(Work order): Every line that contains "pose" must be located and copied from the data.

/---

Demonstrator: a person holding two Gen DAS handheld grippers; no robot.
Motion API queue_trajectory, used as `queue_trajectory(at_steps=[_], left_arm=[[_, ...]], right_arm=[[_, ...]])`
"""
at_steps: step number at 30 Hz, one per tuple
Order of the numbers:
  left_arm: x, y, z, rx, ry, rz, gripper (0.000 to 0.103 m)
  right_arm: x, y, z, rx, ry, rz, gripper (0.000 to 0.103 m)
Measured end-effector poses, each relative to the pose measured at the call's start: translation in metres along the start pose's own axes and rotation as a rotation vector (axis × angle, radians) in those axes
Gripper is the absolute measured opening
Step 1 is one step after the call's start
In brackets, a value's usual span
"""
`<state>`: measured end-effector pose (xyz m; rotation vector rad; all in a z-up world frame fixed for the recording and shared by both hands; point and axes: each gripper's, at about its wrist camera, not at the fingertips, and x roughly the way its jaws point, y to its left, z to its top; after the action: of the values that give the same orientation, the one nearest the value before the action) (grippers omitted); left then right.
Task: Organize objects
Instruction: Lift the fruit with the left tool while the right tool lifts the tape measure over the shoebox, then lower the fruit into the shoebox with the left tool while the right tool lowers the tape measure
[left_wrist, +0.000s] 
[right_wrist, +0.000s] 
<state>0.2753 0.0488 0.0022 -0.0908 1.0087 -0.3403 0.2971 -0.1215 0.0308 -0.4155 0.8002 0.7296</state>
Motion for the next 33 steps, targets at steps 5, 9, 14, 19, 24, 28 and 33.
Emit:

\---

(Answer to the problem):
Measured end-effector poses, each relative to the pose measured at the call's start: translation in metres along the start pose's own axes and rotation as a rotation vector (axis × angle, radians) in those axes
`<state>`: measured end-effector pose (xyz m; rotation vector rad; all in a z-up world frame fixed for the recording and shared by both hands; point and axes: each gripper's, at about its wrist camera, not at the fingertips, and x roughly the way its jaws point, y to its left, z to its top; after the action: of the values that give the same orientation, the one nearest the value before the action) (grippers omitted); left then right.

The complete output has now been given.